A proposito di tragedie, come ha vissuto il periodo del lockdown?

«All’inizio non riuscivo a scrivere e soprattutto a leggere. Ero assorbito dai social, dai giornali online in maniera quasi ossessiva. Questo per i primi venti giorni. Poi ho avuto la reazione opposta e ho cominciato a leggere; ho letto tantissimo come non mi capitava da anni. Il lockdown fermandoci ci ha costretti a metterci in contatto con il nostro mondo interiore.»

Che rapporto ha con la scrittura?

«Scrivere mette in gioco le nostre risorse interne; può capitare di non averne voglia perché magari è scomodo. Quando mi metto a scrivere, devo essere sincero, faccio molta fatica. Non sono facile alla scrittura; non sono un Mozart. Tra me e la scrittura è una lotta continua: stampo, rileggo, correggo, ristampo. Il foglio bianco è un po’ uno specchio dove  butto dentro quello che ho, anche le parti torbide, nobilitandole.»

Venendo al personaggio che le ha dato il successo… Come è cambiato Bacci Pagano in tutti questi anni?

«È un personaggio che è cambiato molto, come – d’altra parte – sono cambiato io. Prima in Bacci c’era un protagonismo “testosteronico”, adesso è più defilato, è diventato una sorta di testimone del suo tempo. Senza troppi giri di parole diciamo che è più vecchio, nell’agire e nel sentire.»

Genova e tutta la Liguria lo amano molto anche adesso, comunque…

«Lo amano devo ammetterlo. Quindi quando a Genova esce un mio nuovo libro c’è sempre un po’ il timore che la gente si aspetti un nuovo Bacci. Invece, mi hanno mandato da poco la classifica e, inaspettatamente, Dove crollano i sogni è il più venduto a Genova. Sono contento, anche perché è un buon libro.

Una bella soddisfazione visto che in questo periodo c’è un gran fiorire di romanzi e soprattutto di gialli…

Non so perché. Abbiamo questa pletora di produzioni gialle che hanno invaso il mercato, con il vantaggio che hanno avvicinato molti alla lettura. Però ci sono anche molti, troppi,  cliché, intrecci già letti, investigatori prevedibili. Ecco, io posso dire che con questo ultimo romanzo ho fatto qualcosa di originale. Ma se ripensiamo a Bacci, nel suo genere, anche lui aveva dei tratti originali: la genovesità, la città… Oggi si perderebbe nel mare magno di personaggi femminili che stanno invadendo il genere noir.»

In questo 2020, anno non facile, lei è legato a due numeri che su carta non portano bene! Sfatiamo la superstizione?

«Esatto sono al mio 17 esimo romanzo e al 13 esimo di Bacci, speriamo che invece questi numeri portino bene, per ora non mi posso lamentare.»

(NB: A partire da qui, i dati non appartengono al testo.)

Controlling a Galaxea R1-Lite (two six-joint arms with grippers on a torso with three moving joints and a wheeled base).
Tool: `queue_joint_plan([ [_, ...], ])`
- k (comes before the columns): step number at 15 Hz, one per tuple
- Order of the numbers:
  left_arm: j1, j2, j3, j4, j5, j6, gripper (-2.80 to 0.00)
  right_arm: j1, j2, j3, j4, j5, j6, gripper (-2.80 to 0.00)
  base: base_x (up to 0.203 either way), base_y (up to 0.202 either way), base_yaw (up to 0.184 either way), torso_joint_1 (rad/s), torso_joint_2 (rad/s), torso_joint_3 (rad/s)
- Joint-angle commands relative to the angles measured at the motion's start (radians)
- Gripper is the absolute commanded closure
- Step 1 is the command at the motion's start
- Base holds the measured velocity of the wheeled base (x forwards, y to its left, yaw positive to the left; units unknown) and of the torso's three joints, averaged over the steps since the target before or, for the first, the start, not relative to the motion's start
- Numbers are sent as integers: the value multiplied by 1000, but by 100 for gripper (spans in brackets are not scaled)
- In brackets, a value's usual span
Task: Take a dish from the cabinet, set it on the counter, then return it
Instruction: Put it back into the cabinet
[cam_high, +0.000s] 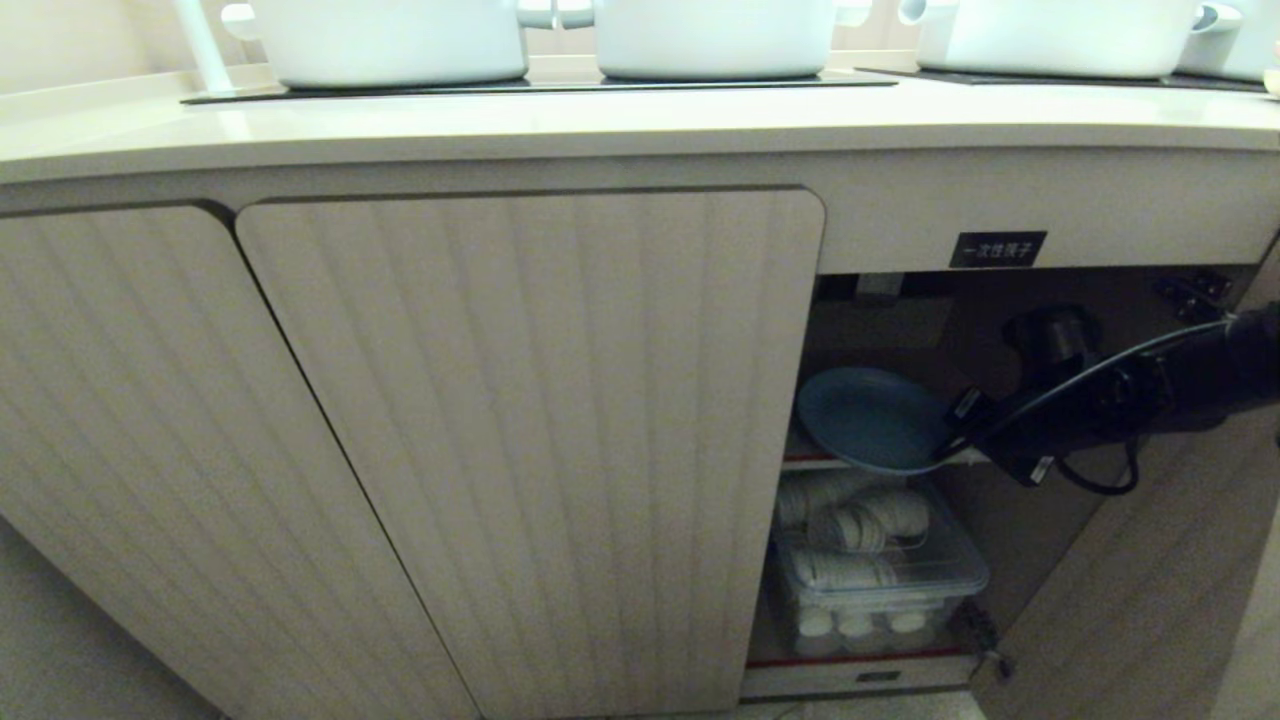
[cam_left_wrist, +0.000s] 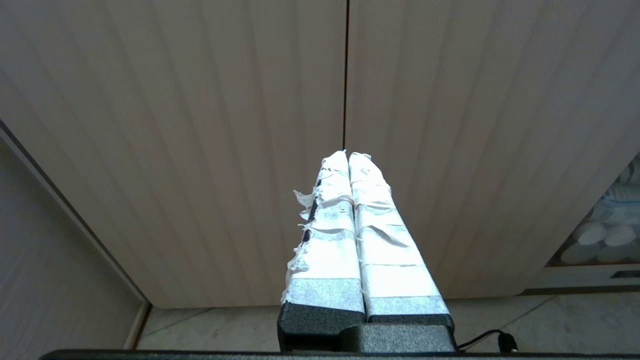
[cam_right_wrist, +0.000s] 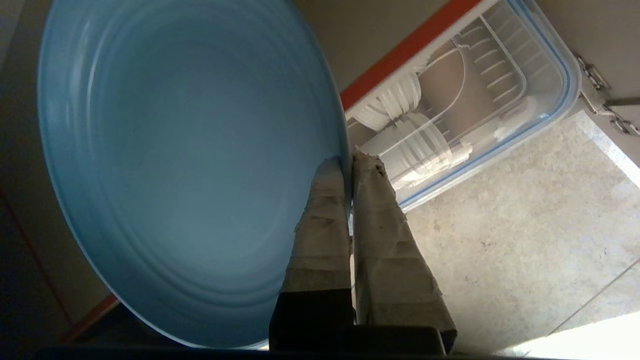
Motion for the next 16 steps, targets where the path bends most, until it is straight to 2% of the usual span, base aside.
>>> queue_joint_plan([
  [1, 0, 0, 0, 0, 1, 0, 0, 0, 19, -12, -4, -1, 2, 0, 0, 0, 0, 0, 0, 0],
  [16, 0, 0, 0, 0, 1, 0, 0, 8, 68, -61, -16, -27, -3, 0, 0, 0, 0, 0, 0, 0],
])
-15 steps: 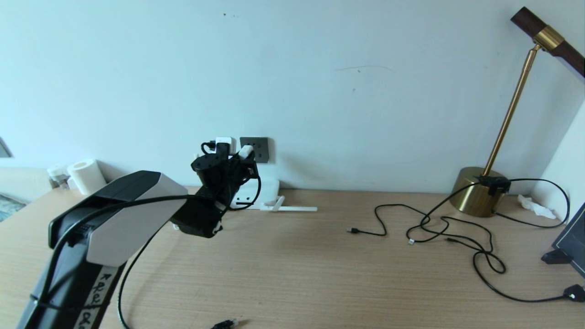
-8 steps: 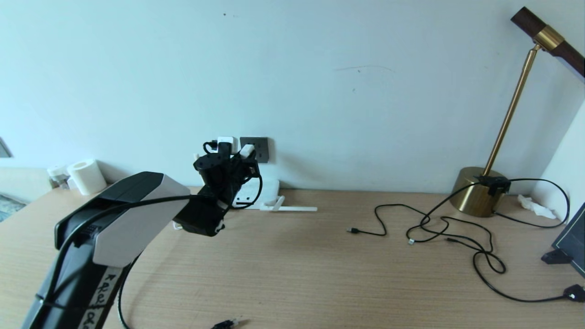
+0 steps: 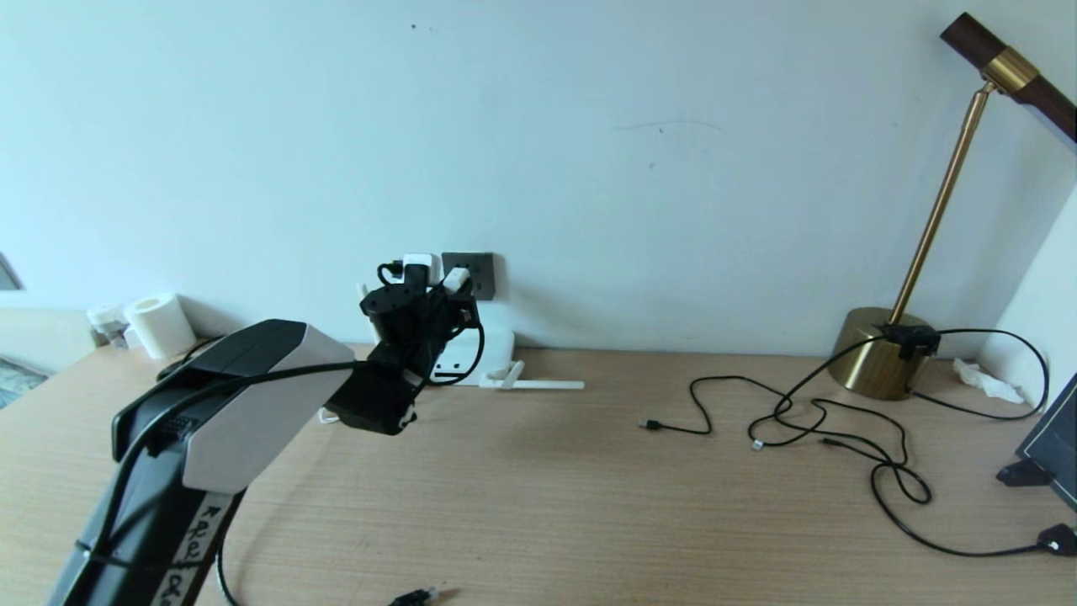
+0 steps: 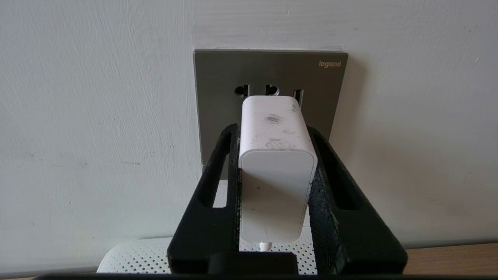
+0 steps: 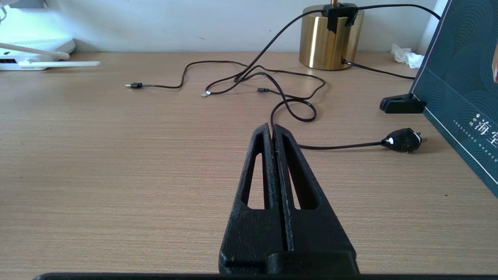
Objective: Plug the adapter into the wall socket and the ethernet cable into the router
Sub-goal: Plug plug into socket
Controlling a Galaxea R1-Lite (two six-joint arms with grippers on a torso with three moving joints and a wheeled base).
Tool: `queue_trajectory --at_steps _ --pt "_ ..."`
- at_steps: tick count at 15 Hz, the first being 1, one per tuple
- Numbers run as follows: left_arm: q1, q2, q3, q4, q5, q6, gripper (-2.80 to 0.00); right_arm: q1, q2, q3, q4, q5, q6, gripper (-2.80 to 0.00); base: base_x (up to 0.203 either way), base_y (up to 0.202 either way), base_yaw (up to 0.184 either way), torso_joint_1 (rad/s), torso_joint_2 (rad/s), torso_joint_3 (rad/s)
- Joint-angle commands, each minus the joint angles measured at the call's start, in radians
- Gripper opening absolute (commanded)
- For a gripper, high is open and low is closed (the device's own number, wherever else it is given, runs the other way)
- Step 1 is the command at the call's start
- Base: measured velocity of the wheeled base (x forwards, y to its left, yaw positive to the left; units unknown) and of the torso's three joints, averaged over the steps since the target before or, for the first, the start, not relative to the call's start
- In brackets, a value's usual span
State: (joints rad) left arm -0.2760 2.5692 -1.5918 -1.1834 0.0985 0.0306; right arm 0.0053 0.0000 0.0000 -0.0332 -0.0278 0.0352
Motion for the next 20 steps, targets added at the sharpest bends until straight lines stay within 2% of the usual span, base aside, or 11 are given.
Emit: queue_trajectory --at_steps 1,20 --pt "0.000 0.014 -0.010 -0.006 0.003 0.000 -2.80 0.001 0.000 0.009 -0.001 -0.001 0.000 -2.80 0.000 0.000 0.000 0.000 0.00 0.000" --pt "0.006 0.012 -0.018 -0.002 0.006 0.000 -2.80 0.001 0.000 0.009 -0.001 -0.001 0.000 -2.80 0.000 0.000 0.000 0.000 0.00 0.000"
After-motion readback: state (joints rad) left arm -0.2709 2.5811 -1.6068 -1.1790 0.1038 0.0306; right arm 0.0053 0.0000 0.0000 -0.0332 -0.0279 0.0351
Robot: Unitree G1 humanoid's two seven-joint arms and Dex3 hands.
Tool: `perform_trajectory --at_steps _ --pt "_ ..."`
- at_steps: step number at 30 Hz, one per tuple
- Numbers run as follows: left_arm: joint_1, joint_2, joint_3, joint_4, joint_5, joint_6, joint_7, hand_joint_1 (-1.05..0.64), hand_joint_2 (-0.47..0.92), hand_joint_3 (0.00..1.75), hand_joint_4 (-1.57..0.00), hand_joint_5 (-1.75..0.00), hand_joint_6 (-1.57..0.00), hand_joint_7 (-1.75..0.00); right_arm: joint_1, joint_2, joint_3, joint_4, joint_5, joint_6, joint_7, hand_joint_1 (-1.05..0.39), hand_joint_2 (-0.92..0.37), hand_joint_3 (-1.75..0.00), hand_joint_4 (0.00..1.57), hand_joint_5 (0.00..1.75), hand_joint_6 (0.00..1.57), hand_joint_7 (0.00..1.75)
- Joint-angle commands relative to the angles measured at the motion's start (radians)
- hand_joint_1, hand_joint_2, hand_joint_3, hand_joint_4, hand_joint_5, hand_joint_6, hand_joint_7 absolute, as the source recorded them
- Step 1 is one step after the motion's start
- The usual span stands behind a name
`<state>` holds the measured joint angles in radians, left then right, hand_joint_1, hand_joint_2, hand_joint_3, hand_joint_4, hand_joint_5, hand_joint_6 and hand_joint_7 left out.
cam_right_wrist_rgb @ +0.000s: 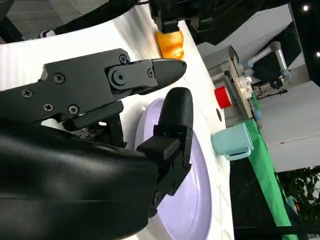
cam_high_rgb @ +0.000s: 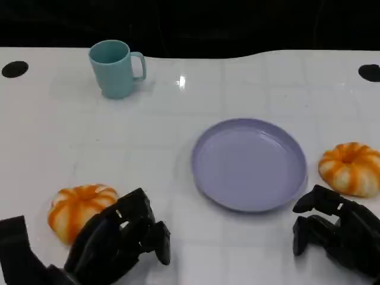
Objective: Grasp the bread from the table and place it into the plate.
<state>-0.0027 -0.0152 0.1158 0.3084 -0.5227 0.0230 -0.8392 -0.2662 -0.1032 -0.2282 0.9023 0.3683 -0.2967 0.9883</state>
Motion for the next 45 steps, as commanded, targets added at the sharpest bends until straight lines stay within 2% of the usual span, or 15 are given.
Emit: perform_trajectory --at_steps 1,3,5,6,7,10,13,20,23,27,31,35,42,45 --pt "0.015 0.023 -0.002 -0.029 0.076 -0.163 0.009 -0.63 0.92 0.19 -0.54 -1.56 -0.56 -1.13 0.001 -0.010 -0.004 0.009 -0.003 -0.020 -0.008 -0.60 -0.92 -0.15 0.69 1.61 0.70 1.26" --pt "0.016 0.030 -0.007 -0.026 0.113 -0.231 0.017 -0.63 0.92 0.20 -0.52 -1.48 -0.55 -1.02 0.001 -0.010 -0.005 0.009 -0.002 -0.020 -0.006 -0.60 -0.92 -0.15 0.69 1.61 0.70 1.26" --pt "0.023 0.045 -0.016 -0.042 0.171 -0.300 0.044 -0.63 0.92 0.19 -0.52 -1.31 -0.57 -0.72 0.001 -0.009 -0.006 0.007 0.003 -0.013 -0.001 -0.59 -0.92 -0.16 0.69 1.61 0.70 1.26" --pt "0.025 0.061 -0.023 -0.052 0.231 -0.362 0.072 -0.62 0.92 0.19 -0.51 -1.28 -0.57 -0.68 0.002 -0.008 -0.006 0.005 0.004 -0.014 -0.001 -0.59 -0.92 -0.16 0.69 1.61 0.70 1.26" --pt "0.027 0.073 -0.030 -0.059 0.276 -0.407 0.097 -0.61 0.92 0.20 -0.51 -1.17 -0.55 -0.56 0.003 -0.008 -0.005 0.004 0.003 -0.016 -0.001 -0.58 -0.92 -0.15 0.69 1.61 0.70 1.26" --pt "0.040 0.106 -0.051 -0.107 0.374 -0.445 0.167 -0.60 0.92 0.18 -0.50 -1.01 -0.53 -0.41 0.006 -0.008 -0.004 -0.002 0.001 -0.014 -0.005 -0.58 -0.92 -0.15 0.69 1.61 0.70 1.26" --pt "0.061 0.136 -0.069 -0.168 0.451 -0.460 0.233 -0.56 0.92 0.12 -0.45 -0.92 -0.53 -0.32 0.009 -0.007 -0.002 -0.005 0.000 -0.015 -0.008 -0.58 -0.92 -0.15 0.69 1.61 0.70 1.26" --pt "0.106 0.255 -0.076 -0.359 0.851 -0.506 0.472 -0.57 0.92 0.06 -0.29 -0.84 -0.47 -0.21 0.018 -0.001 0.001 -0.023 0.002 -0.009 -0.011 -0.58 -0.92 -0.15 0.68 1.62 0.69 1.27" --pt "0.146 0.310 -0.066 -0.484 1.069 -0.476 0.565 -0.62 0.92 0.08 -0.25 -0.68 -0.46 -0.11 0.024 0.000 0.006 -0.037 -0.003 0.001 -0.023 -0.57 -0.92 -0.15 0.68 1.62 0.69 1.27" --pt "0.161 0.332 -0.084 -0.527 1.123 -0.441 0.605 -0.63 0.92 0.08 -0.23 -0.63 -0.45 -0.08 0.028 0.001 0.009 -0.047 -0.002 0.007 -0.028 -0.57 -0.92 -0.14 0.68 1.62 0.70 1.27" --pt "0.185 0.406 -0.088 -0.700 1.429 -0.340 0.593 -0.66 0.90 0.05 -0.07 -0.53 -0.36 -0.02 0.029 0.003 0.008 -0.052 0.004 0.016 -0.023 -0.57 -0.92 -0.16 0.69 1.63 0.69 1.28" --pt "0.203 0.439 -0.112 -0.791 1.556 -0.255 0.526 -0.66 0.87 0.01 0.00 -0.40 -0.29 0.00 0.032 0.003 0.008 -0.061 0.003 0.026 -0.031 -0.58 -0.92 -0.14 0.69 1.63 0.70 1.28" --pt "0.192 0.429 -0.159 -0.841 1.724 -0.114 0.424 -0.62 0.83 0.00 0.00 -0.19 -0.18 -0.01 0.032 -0.007 0.002 -0.057 0.008 0.029 -0.018 -0.60 -0.92 -0.14 0.68 1.64 0.69 1.28" --pt "0.170 0.419 -0.187 -0.831 1.791 -0.069 0.412 -0.60 0.80 0.00 -0.02 -0.18 -0.18 -0.01 0.027 -0.009 -0.006 -0.045 0.014 0.022 -0.002 -0.58 -0.92 -0.14 0.67 1.63 0.69 1.27"
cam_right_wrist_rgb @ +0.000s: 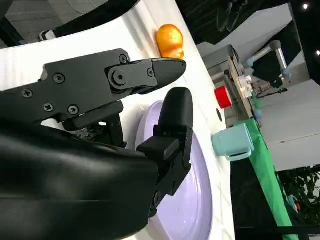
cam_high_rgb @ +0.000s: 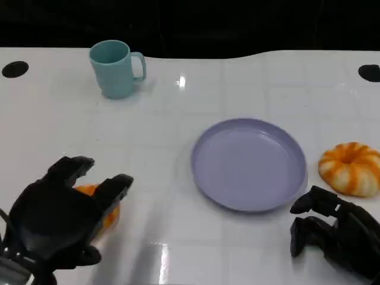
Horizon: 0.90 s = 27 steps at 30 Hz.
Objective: Grasp the bread from the table and place it into the plate.
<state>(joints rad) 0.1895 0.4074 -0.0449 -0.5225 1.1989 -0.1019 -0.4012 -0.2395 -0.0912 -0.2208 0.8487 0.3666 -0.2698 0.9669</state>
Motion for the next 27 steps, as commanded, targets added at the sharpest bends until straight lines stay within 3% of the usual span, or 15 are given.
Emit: perform_trajectory --at_steps 1,8,18,27 --pt "-0.028 -0.004 -0.033 0.004 0.078 0.065 -0.027 -0.60 0.79 0.00 -0.03 -0.19 -0.19 -0.02 -0.001 -0.022 -0.014 0.011 0.014 -0.006 0.020 -0.58 -0.92 -0.15 0.67 1.63 0.69 1.26" --pt "-0.063 0.004 -0.057 0.059 0.071 0.110 -0.048 -0.58 0.77 0.00 -0.07 -0.22 -0.21 -0.01 -0.007 -0.017 -0.018 0.012 0.021 0.019 0.015 -0.57 -0.92 -0.14 0.68 1.61 0.70 1.25" --pt "-0.182 0.057 -0.096 0.351 -0.050 0.078 0.076 -0.56 0.78 0.01 -0.13 -0.21 -0.21 -0.01 0.000 -0.004 -0.009 0.000 0.023 0.013 -0.006 -0.57 -0.92 -0.12 0.69 1.61 0.71 1.26" --pt "-0.292 0.078 -0.177 0.548 -0.100 0.093 0.098 -0.53 0.80 0.01 -0.13 -0.15 -0.19 0.00 0.005 0.000 -0.009 -0.008 0.026 0.008 -0.008 -0.58 -0.92 -0.14 0.66 1.64 0.67 1.32"
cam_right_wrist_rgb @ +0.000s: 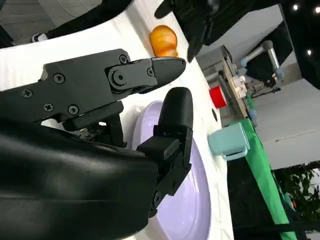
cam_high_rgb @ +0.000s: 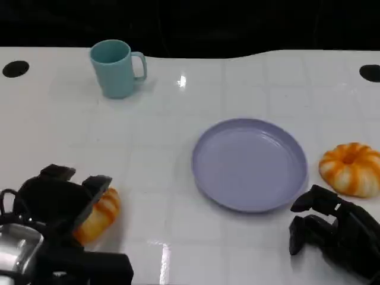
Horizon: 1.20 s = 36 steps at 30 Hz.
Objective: Grasp the bread from the table and place it into the plate.
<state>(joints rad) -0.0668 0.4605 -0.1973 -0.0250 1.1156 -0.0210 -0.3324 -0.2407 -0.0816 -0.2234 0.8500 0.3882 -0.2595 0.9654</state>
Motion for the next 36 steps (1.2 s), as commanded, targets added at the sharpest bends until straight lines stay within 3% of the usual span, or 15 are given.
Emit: perform_trajectory --at_steps 1,15,21,25,26,28,30,32,33,34,35,36 --pt "-0.048 0.026 -0.034 0.071 -0.022 0.012 0.033 -0.53 0.80 0.01 -0.13 -0.14 -0.18 0.00 0.006 -0.009 -0.006 -0.009 0.003 -0.006 -0.008 -0.58 -0.92 -0.14 0.67 1.64 0.67 1.32" --pt "-0.153 0.048 -0.129 0.287 -0.097 -0.028 0.150 -0.47 0.82 0.00 -0.18 -0.12 -0.23 -0.02 0.019 -0.006 -0.001 -0.042 0.006 0.029 -0.042 -0.59 -0.92 -0.09 0.68 1.61 0.68 1.28" --pt "-0.174 0.064 -0.136 0.355 -0.178 -0.086 0.181 -0.32 0.87 0.01 -0.25 -0.13 -0.30 -0.03 0.022 -0.005 0.000 -0.044 0.000 0.016 -0.045 -0.59 -0.92 -0.11 0.68 1.62 0.68 1.27" --pt "-0.182 0.061 -0.117 0.471 -0.265 -0.209 0.345 -0.25 0.92 0.08 -0.61 -0.14 -0.58 -0.06 0.024 -0.005 0.002 -0.045 -0.003 0.001 -0.045 -0.59 -0.92 -0.12 0.67 1.63 0.68 1.28" --pt "-0.189 0.059 -0.118 0.505 -0.277 -0.234 0.385 -0.25 0.92 0.09 -0.81 -0.18 -0.73 -0.08 0.024 -0.005 0.002 -0.043 -0.004 -0.002 -0.044 -0.59 -0.92 -0.13 0.67 1.63 0.68 1.28" --pt "-0.201 0.055 -0.122 0.552 -0.296 -0.258 0.430 -0.25 0.92 0.10 -0.92 -0.20 -0.81 -0.08 0.025 -0.006 0.003 -0.042 -0.004 -0.006 -0.044 -0.59 -0.92 -0.13 0.67 1.63 0.68 1.28" --pt "-0.214 0.051 -0.128 0.586 -0.302 -0.272 0.469 -0.23 0.92 0.08 -0.94 -0.84 -1.04 -0.07 0.025 -0.004 0.002 -0.040 -0.003 -0.010 -0.046 -0.59 -0.92 -0.13 0.67 1.63 0.68 1.29" --pt "-0.230 0.049 -0.138 0.631 -0.298 -0.309 0.551 -0.22 0.92 0.05 -0.99 -1.01 -1.20 -0.11 0.025 -0.003 0.002 -0.038 -0.002 -0.012 -0.046 -0.59 -0.92 -0.13 0.67 1.63 0.68 1.29" --pt "-0.239 0.045 -0.143 0.668 -0.290 -0.341 0.630 -0.20 0.89 0.30 -0.95 -1.31 -1.05 -0.77 0.024 -0.003 0.002 -0.037 -0.002 -0.011 -0.046 -0.59 -0.92 -0.13 0.67 1.63 0.68 1.29" --pt "-0.250 0.039 -0.151 0.699 -0.284 -0.347 0.672 -0.18 0.87 0.42 -0.92 -1.45 -0.89 -1.21 0.023 -0.004 0.002 -0.036 -0.002 -0.008 -0.047 -0.59 -0.92 -0.13 0.67 1.63 0.68 1.29" --pt "-0.259 0.035 -0.160 0.724 -0.281 -0.350 0.700 -0.18 0.87 0.50 -0.83 -1.62 -0.73 -1.53 0.022 -0.004 0.002 -0.035 -0.002 -0.006 -0.047 -0.59 -0.92 -0.12 0.67 1.63 0.68 1.29" --pt "-0.275 0.031 -0.172 0.756 -0.277 -0.350 0.716 -0.17 0.85 0.52 -0.80 -1.68 -0.67 -1.63 0.021 -0.004 0.002 -0.031 -0.003 -0.008 -0.047 -0.59 -0.92 -0.12 0.67 1.63 0.68 1.29"
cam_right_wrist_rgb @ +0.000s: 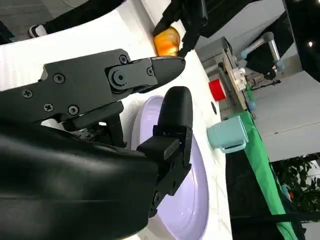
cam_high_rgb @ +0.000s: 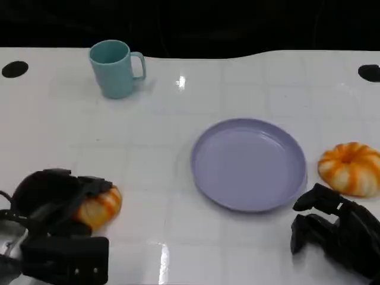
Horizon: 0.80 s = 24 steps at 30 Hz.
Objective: Grasp the bread from the table and place it into the plate.
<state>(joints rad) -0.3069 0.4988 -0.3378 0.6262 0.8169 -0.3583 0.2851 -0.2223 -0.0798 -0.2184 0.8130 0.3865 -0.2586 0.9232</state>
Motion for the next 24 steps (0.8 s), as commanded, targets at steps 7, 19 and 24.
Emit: perform_trajectory --at_steps 7,19,24 --pt "-0.097 -0.027 -0.073 0.244 -0.006 -0.057 0.179 -0.18 0.83 0.45 -0.75 -1.75 -0.59 -1.70 -0.007 -0.007 -0.008 0.036 0.003 -0.027 0.010 -0.58 -0.92 -0.14 0.69 1.62 0.68 1.29" --pt "-0.129 -0.055 -0.045 0.253 -0.086 -0.123 0.276 -0.14 0.64 0.77 -0.86 -1.75 -0.67 -1.74 -0.014 -0.008 -0.010 0.048 0.000 -0.027 0.004 -0.51 -0.92 -0.12 0.75 1.59 0.76 1.19" --pt "-0.129 -0.071 0.003 0.168 -0.178 -0.138 0.179 -0.17 0.60 0.94 -0.84 -1.75 -0.62 -1.75 -0.020 -0.011 -0.009 0.060 -0.003 -0.029 0.003 -0.50 -0.92 -0.13 0.72 1.61 0.74 1.20"
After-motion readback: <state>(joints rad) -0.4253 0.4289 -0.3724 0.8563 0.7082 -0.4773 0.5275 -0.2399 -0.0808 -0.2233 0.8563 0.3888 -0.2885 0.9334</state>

Che cosa pensa dei giovani e della lettura. Il loro social di riferimento ormai è TikTok dove non c’è nulla di scritto solo video

«Già i Millennial leggevano poco; erano una generazione che non aveva le nozioni, ma almeno aveva la capacità di trovarle. Adesso la situazione sta peggiorando perché i giovanissimi non sono più stimolati.

Per lavoro, già negli anni ottanta, mi ero occupato delle dislessie evolutive. Adesso si è “sanitarizzato” un problema che ha origini altrove. I giovani leggono solo per acquisire informazioni o per dovere scolastici e quindi faticano. Non c’è più il gioco, il gusto della lettura. Ricordo quando ero bambino e aspettavo con ansia l’uscita de Il grande Bleck, che all’inizio mi leggeva mamma. Ecco, alla fine io ho imparato a leggere dai fumetti. Questi ragazzi temo che non siano invogliati. È questo il problema.»